El canal atravesó las crestas de dragón de Hesperia Dorsa, y conforme se alejaban del ecuador las ciudades fueron haciéndose más austeras, semejantes a las de la ribera del Volga o a los pueblecitos de pescadores de Nueva Inglaterra, pero con nombres como Astapus, Aeria, Uchronia, Apis, Eunostos, Agathadaemon, Kaiko... La ancha banda de agua los llevaba como siguiendo el rumbo marcado por una brújula día tras día, y al fin se hacía difícil recordar que aquél era el único canal, que no había otros que se entrelazaban cubriendo el planeta, como en los mapas del antiguo sueño.

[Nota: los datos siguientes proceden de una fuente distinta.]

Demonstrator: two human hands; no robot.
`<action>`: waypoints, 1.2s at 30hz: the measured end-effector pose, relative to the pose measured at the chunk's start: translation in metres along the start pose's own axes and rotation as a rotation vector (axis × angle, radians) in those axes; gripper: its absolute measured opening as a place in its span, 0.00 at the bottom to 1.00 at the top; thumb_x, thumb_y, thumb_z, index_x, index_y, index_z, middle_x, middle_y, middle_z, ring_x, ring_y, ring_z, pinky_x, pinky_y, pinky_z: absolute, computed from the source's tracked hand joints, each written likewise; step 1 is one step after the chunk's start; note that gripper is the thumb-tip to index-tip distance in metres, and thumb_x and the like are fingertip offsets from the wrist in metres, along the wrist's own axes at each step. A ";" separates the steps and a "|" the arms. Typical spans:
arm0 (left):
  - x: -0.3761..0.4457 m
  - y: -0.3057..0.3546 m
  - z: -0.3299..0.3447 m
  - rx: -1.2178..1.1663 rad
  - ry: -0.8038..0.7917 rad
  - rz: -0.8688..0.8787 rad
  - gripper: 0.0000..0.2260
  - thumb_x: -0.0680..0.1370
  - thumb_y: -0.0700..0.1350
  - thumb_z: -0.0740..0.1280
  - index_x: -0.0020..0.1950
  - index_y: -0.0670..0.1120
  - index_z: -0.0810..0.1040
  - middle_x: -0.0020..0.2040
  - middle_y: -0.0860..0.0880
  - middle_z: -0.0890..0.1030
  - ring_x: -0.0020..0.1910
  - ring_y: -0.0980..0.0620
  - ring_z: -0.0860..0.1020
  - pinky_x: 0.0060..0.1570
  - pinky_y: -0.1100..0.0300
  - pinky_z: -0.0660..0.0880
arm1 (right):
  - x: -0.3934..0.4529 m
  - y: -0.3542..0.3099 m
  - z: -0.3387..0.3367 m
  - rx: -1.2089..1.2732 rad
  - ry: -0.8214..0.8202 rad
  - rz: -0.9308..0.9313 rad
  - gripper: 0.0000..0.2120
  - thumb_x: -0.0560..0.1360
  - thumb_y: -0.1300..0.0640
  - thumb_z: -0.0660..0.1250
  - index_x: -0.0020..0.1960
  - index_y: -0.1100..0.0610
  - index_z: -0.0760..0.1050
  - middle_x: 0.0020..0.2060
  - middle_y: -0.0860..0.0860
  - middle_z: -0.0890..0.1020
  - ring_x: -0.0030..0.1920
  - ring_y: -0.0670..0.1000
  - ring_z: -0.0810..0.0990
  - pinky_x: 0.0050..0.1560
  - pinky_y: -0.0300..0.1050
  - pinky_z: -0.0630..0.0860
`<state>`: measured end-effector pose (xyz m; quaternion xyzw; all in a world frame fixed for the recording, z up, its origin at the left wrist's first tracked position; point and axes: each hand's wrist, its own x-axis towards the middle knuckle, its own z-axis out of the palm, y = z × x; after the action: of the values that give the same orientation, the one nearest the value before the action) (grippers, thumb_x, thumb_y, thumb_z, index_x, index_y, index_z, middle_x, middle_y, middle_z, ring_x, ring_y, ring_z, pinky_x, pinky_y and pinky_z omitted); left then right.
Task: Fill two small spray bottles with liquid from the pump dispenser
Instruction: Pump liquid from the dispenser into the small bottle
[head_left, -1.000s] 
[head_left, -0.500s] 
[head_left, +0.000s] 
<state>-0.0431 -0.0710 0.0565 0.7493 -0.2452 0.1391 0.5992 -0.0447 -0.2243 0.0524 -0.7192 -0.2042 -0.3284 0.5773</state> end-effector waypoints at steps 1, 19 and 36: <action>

Aunque existía otro canal, el Estrecho de Boone, era más corto y su anchura crecía año tras año a medida que las dragas y la corriente oriental lo desgarraban; ya no era un canal, sino más bien un estrecho artificial. El sueño de los canales sólo había cobrado vida allí, y mientras navegaban apaciblemente, sin otra cosa a la vista que las altas riberas, el paisaje tenia un aire romántico y sus disensiones políticas y personales desaparecian.
Paseaba al atardecer bajo los neones de color pastel de las ciudades costeras. En una de ellas, Antaeus, Maya caminaba por el paseo marítimo mirando a los ocupantes de los barcos, jóvenes atractivos que charlaban y bebían ociosamente o cocinaban en braseros sujetos a la borda. En un ancho malecón que se adentraba en el canal había un café al aire libre del que llegaba la voz lastimera de un violín gitano; un impulso la llevó hacia allí, y descubrió a Jackie y Athos sentados a una mesa, con las cabezas casi juntas. Ciertamente Maya no deseaba interrumpir una escena tan prometedora, pero la brusquedad con que se había detenido llamó la atención de Jackie, que la miró sobresaltada. Maya se disponía a alejarse cuando vio que Jackie se levantaba para saludarla.